### GOAL OF THE EXERCISE
Every line from the top of the material through the line holding "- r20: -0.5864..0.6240" should be copied exactly, and only those lines.

### RECORDED INFORMATION
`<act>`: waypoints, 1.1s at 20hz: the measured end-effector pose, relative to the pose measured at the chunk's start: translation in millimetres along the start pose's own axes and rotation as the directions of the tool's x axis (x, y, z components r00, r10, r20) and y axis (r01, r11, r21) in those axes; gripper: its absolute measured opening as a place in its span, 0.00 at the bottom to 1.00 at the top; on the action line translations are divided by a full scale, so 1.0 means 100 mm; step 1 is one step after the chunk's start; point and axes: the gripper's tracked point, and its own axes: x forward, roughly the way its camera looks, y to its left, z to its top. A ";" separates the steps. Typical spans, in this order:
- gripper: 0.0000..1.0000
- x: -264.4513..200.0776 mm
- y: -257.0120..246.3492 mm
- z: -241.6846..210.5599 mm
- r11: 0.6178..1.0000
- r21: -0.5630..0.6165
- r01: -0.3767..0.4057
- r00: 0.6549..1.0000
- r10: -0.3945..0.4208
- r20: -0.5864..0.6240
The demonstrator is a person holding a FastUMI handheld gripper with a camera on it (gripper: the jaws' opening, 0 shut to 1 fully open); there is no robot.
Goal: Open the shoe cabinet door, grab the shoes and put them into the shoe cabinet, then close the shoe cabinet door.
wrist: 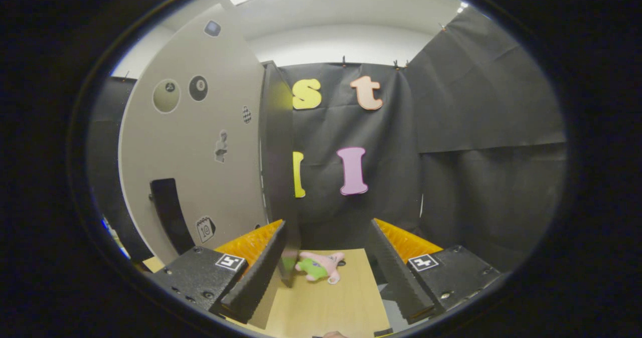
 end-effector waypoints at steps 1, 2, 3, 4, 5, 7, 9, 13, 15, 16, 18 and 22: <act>1.00 -0.01 0.09 0.02 1.000 -0.008 -0.010 1.000 0.010 0.008; 1.00 -0.02 0.19 0.02 1.000 -0.012 -0.029 0.999 0.029 0.015; 1.00 -0.04 0.35 0.01 0.998 -0.017 -0.062 0.998 0.062 0.011; 1.00 -0.05 0.51 0.00 0.995 -0.022 -0.102 0.995 0.102 0.010; 1.00 -0.08 0.71 0.01 0.989 -0.046 -0.142 0.990 0.142 0.006; 0.91 -0.13 0.75 0.09 0.989 -0.102 -0.108 0.993 0.112 0.036; 0.91 -0.13 0.95 0.03 0.989 -0.081 -0.125 0.992 0.127 0.020; 0.91 -0.15 1.28 0.01 0.986 -0.070 -0.152 0.988 0.153 0.011; 0.91 -0.15 1.42 0.03 0.987 -0.096 -0.132 0.990 0.135 0.028; 0.91 -0.13 1.50 0.02 0.986 -0.105 -0.127 0.991 0.131 0.032; 0.91 -0.07 1.59 -0.02 0.986 -0.115 -0.123 0.992 0.125 0.014; 0.91 -0.10 1.86 -0.04 0.991 -0.116 -0.073 0.996 0.077 0.033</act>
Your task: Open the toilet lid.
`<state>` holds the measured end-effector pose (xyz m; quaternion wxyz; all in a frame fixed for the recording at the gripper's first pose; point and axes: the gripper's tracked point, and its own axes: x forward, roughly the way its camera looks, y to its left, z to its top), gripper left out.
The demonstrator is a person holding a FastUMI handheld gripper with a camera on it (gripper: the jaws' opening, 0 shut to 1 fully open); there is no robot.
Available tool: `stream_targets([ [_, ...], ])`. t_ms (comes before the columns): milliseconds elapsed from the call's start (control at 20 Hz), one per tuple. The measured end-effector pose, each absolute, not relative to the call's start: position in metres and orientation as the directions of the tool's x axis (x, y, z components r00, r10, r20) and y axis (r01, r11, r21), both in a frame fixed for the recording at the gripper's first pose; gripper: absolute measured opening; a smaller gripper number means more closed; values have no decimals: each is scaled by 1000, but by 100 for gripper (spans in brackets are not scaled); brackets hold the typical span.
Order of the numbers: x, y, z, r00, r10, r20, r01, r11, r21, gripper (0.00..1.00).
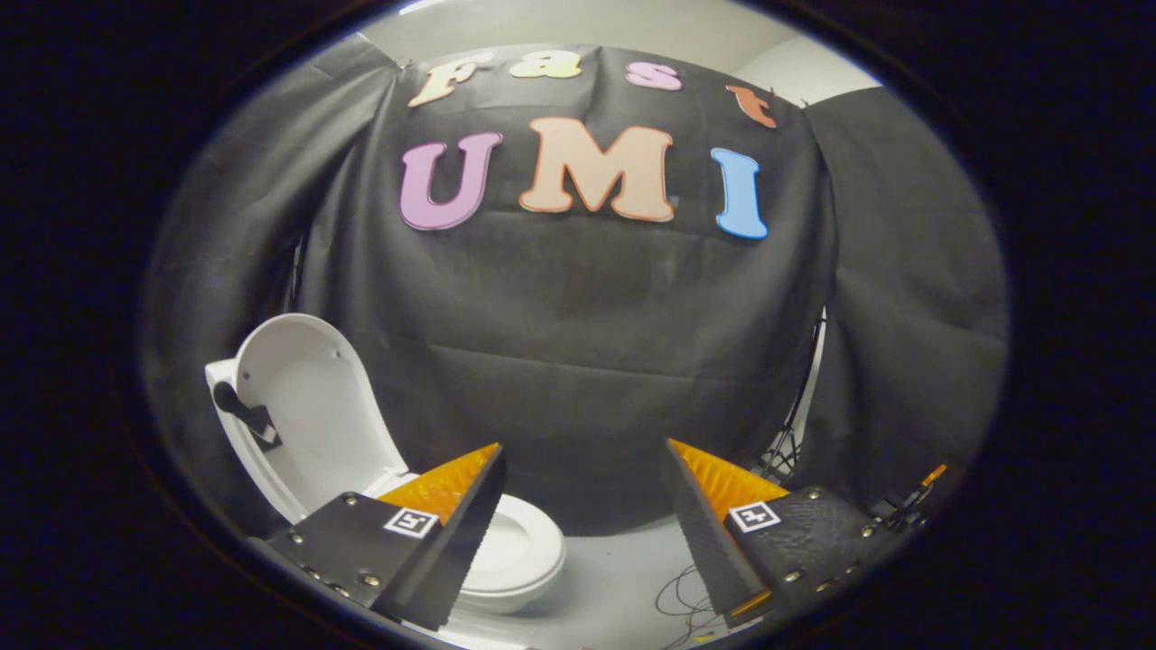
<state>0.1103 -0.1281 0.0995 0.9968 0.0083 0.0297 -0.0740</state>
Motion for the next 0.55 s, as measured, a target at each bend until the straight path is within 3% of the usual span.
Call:
stream_targets([
  [200, 102, -180, 61, 980, -167, -111, 168, 986, 2, 100],
  [550, 90, -227, 42, 975, -205, -83, 212, 974, 85, 100],
])
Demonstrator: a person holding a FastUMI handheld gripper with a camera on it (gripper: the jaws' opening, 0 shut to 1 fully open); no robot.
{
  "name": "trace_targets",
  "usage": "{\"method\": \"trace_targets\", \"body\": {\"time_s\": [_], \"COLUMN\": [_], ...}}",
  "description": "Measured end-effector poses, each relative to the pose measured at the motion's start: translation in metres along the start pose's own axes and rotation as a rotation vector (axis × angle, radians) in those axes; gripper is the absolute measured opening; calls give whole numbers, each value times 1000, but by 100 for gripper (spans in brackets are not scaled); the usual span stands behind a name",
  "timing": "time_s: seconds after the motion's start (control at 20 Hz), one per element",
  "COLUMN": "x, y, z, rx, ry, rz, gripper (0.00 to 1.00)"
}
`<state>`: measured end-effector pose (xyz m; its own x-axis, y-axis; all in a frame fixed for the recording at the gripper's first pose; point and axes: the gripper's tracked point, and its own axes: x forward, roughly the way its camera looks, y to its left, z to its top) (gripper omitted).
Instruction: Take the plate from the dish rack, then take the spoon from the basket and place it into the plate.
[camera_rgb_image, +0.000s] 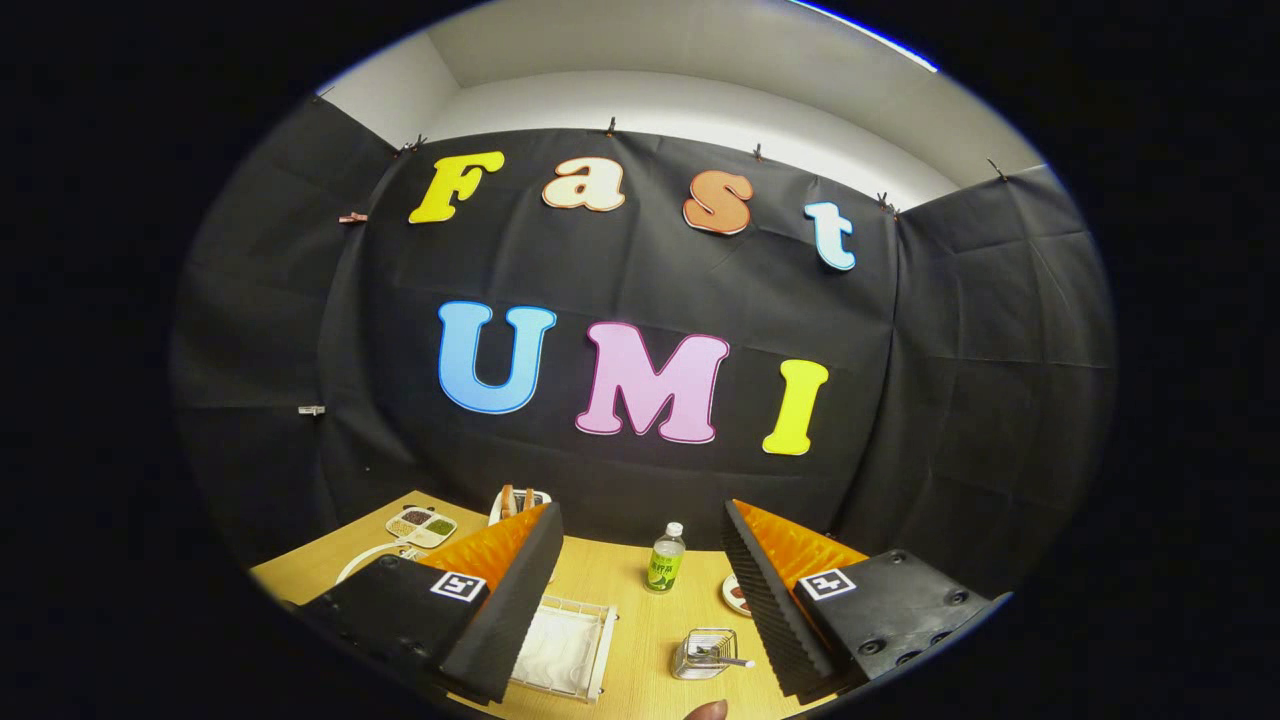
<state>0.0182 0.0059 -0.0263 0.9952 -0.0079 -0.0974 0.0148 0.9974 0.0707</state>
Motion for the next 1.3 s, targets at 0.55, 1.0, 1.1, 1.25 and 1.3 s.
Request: {"method": "trace_targets", "body": {"time_s": [0.55, 1.0, 1.1, 1.25, 1.3], "x": [57, 96, 99, 101, 102], "y": [87, 153, 163, 175, 177], "z": [-80, -203, -229, -265, -276], "rx": [64, 58, 74, 75, 78], "ry": [394, 743, 801, 884, 912], "rz": [126, 84, 57, 13, -6], "gripper": [98, 87, 83, 82, 81]}}
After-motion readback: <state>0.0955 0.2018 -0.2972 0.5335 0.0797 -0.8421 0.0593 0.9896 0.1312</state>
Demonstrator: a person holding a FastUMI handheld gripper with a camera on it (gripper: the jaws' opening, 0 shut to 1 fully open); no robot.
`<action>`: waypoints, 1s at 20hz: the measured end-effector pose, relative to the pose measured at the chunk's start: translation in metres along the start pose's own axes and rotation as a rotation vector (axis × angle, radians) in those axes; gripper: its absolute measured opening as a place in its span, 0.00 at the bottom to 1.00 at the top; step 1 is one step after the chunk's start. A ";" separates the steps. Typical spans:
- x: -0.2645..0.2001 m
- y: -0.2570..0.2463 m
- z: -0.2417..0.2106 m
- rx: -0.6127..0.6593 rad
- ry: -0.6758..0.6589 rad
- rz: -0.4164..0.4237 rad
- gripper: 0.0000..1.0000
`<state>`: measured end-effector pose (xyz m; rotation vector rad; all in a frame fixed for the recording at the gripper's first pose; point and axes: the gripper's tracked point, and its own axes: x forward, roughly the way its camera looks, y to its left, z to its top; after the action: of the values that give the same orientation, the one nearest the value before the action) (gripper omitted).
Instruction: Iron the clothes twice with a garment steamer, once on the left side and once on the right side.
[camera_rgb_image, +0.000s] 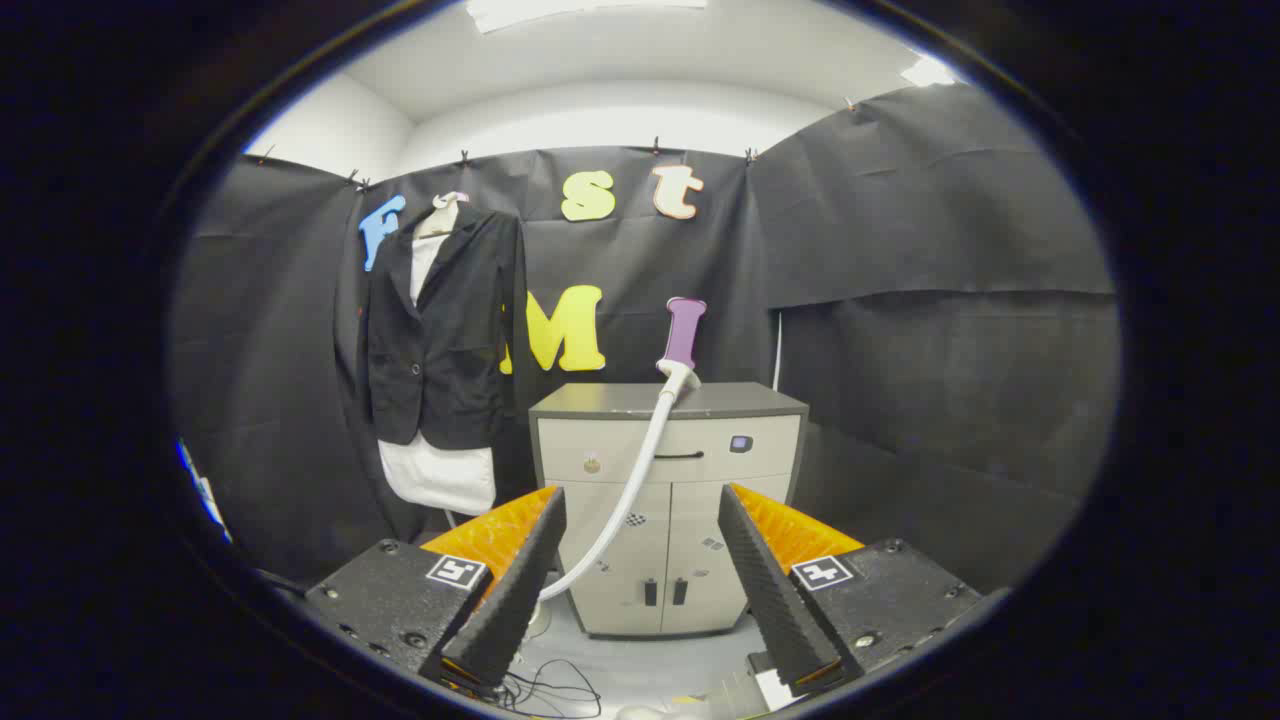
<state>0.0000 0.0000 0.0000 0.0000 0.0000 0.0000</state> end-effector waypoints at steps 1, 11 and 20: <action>0.001 0.002 0.001 0.005 0.005 0.002 0.96; 0.003 0.005 -0.001 0.030 0.021 0.008 0.96; 0.019 -0.018 0.009 0.064 0.023 -0.038 0.96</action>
<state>0.0189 -0.0183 0.0094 0.0637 0.0226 -0.0381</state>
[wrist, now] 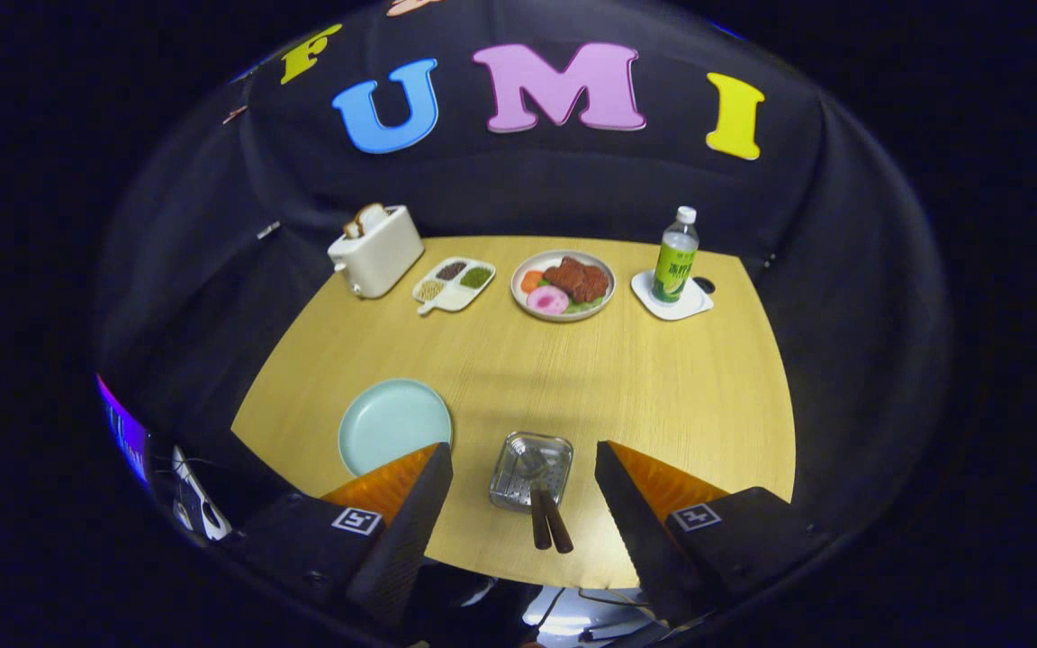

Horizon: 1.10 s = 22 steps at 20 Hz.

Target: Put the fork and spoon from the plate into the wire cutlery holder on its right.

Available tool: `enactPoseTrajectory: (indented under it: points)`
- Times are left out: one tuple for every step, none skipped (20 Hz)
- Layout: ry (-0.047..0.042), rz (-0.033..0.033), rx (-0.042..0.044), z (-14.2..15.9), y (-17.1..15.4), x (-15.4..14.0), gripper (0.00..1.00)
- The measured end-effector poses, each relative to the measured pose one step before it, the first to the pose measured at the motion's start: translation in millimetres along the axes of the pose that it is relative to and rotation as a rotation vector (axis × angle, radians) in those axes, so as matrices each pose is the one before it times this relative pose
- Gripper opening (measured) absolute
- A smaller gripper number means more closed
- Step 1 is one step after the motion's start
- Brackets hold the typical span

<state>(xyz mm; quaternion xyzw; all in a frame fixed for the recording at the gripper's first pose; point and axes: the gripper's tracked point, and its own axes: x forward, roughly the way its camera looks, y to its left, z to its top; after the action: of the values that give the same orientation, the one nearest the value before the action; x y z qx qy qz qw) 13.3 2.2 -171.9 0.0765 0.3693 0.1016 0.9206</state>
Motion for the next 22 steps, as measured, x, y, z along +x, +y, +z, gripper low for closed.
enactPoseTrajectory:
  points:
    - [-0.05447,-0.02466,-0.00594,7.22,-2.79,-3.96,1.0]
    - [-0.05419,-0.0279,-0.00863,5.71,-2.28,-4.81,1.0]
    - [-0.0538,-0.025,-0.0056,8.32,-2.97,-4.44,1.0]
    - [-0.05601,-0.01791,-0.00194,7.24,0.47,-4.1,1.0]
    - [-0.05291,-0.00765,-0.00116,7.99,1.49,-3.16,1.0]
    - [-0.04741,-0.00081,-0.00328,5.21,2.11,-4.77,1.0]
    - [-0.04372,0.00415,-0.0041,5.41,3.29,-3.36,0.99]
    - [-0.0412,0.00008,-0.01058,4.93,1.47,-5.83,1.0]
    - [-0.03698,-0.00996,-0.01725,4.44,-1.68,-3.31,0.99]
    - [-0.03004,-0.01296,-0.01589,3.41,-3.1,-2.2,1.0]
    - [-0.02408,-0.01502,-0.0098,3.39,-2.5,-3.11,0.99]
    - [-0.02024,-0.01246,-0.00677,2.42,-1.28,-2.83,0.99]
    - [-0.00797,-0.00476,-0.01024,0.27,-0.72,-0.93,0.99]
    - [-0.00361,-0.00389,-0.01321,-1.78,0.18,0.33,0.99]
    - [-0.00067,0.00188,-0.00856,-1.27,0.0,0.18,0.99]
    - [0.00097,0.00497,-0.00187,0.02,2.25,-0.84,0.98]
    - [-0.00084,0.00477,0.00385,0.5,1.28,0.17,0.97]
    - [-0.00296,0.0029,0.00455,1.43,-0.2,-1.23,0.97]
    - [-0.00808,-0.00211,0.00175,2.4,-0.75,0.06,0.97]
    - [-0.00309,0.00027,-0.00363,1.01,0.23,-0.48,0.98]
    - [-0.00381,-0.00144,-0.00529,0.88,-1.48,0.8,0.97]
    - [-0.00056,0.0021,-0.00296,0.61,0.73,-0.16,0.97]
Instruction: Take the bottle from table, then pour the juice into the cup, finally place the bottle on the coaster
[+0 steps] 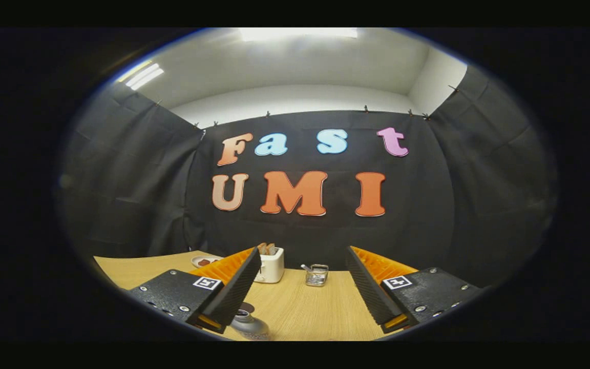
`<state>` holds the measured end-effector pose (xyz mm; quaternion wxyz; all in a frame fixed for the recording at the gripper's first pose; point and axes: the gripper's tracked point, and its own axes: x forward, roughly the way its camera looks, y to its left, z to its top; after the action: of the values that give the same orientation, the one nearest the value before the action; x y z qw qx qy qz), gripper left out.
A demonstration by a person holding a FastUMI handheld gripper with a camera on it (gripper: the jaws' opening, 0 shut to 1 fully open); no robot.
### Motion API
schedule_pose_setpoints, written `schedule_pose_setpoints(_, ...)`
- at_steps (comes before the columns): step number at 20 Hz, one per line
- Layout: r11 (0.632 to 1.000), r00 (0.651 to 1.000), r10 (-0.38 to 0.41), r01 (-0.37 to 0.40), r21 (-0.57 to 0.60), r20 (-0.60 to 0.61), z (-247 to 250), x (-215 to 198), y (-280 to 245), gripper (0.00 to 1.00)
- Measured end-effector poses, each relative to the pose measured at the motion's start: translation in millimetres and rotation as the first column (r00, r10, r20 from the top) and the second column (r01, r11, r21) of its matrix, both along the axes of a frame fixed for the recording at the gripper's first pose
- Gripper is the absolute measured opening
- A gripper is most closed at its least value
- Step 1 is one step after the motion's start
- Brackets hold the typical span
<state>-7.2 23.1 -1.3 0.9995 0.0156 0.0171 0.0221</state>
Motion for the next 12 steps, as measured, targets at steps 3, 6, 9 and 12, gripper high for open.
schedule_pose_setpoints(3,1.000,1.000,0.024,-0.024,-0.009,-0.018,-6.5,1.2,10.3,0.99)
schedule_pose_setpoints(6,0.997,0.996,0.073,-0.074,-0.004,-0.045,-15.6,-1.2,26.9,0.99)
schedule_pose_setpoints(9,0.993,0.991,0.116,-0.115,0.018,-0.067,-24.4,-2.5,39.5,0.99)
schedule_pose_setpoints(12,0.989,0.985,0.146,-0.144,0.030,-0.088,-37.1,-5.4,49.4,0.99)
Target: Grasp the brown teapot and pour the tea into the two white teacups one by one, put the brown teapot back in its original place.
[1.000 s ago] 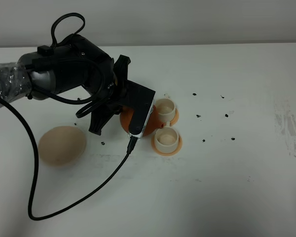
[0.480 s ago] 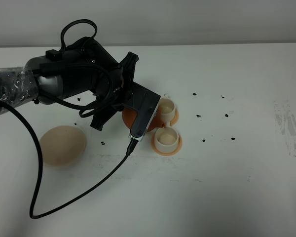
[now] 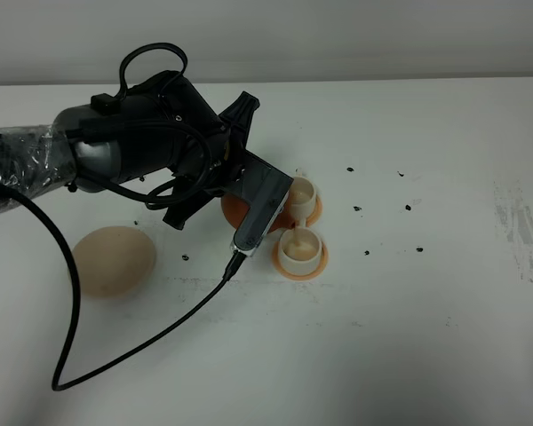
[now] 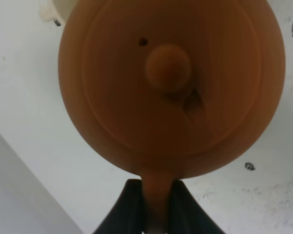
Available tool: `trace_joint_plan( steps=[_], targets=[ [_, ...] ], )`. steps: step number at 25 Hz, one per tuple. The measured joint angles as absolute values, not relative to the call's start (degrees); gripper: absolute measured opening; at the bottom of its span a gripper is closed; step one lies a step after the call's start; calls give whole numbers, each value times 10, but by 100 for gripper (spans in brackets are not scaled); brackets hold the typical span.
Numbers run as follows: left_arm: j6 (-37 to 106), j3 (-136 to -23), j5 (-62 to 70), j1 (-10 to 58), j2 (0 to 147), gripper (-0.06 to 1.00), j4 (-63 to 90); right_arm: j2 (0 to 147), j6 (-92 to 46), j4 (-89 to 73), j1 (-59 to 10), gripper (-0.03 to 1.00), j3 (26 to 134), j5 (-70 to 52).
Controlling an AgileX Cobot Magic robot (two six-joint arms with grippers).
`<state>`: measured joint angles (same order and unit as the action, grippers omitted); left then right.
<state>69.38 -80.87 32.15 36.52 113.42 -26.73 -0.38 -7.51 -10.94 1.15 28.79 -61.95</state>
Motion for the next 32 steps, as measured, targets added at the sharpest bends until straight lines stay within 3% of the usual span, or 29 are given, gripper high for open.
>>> trace_joint_plan(
  steps=[32],
  targets=[
    [697,-809,305,383,1139,13,-335,-4,-75,-109,12,43,288,-620]
  ],
)
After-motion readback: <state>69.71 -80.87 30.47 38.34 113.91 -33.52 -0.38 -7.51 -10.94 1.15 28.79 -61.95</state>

### RESPONSE TO THIS EXERCISE
`<act>`: waypoints, 1.1s at 20hz: the measured end-effector pose, relative to the pose measured at the chunk's start: translation in millimetres along the start pose's own axes and rotation as the directions of the tool's x axis (x, y, z components r00, r10, r20) and y axis (r01, r11, r21) in those axes; gripper: its absolute measured opening as a place in its span, 0.00 at the bottom to 1.00 at the top; on the action line translations are divided by a full scale, so 1.0 means 100 mm; step 1 is one step after the chunk's start; point and axes: the gripper's tracked point, and its own axes: x forward, roughly the way its camera looks, y to its left, z to its top. A ";" separates the steps. Typical spans, in this order:
- gripper: 0.0000..1.0000
- x: -264.4513..200.0776 mm
- y: -257.0120..246.3492 mm
- z: -241.6846..210.5599 mm
- r11: 0.6178..1.0000
- r21: -0.5630..0.6165
- r01: -0.3767..0.4057
- r00: 0.6549..1.0000
- r10: -0.3945..0.4208
- r20: -0.5864..0.6240

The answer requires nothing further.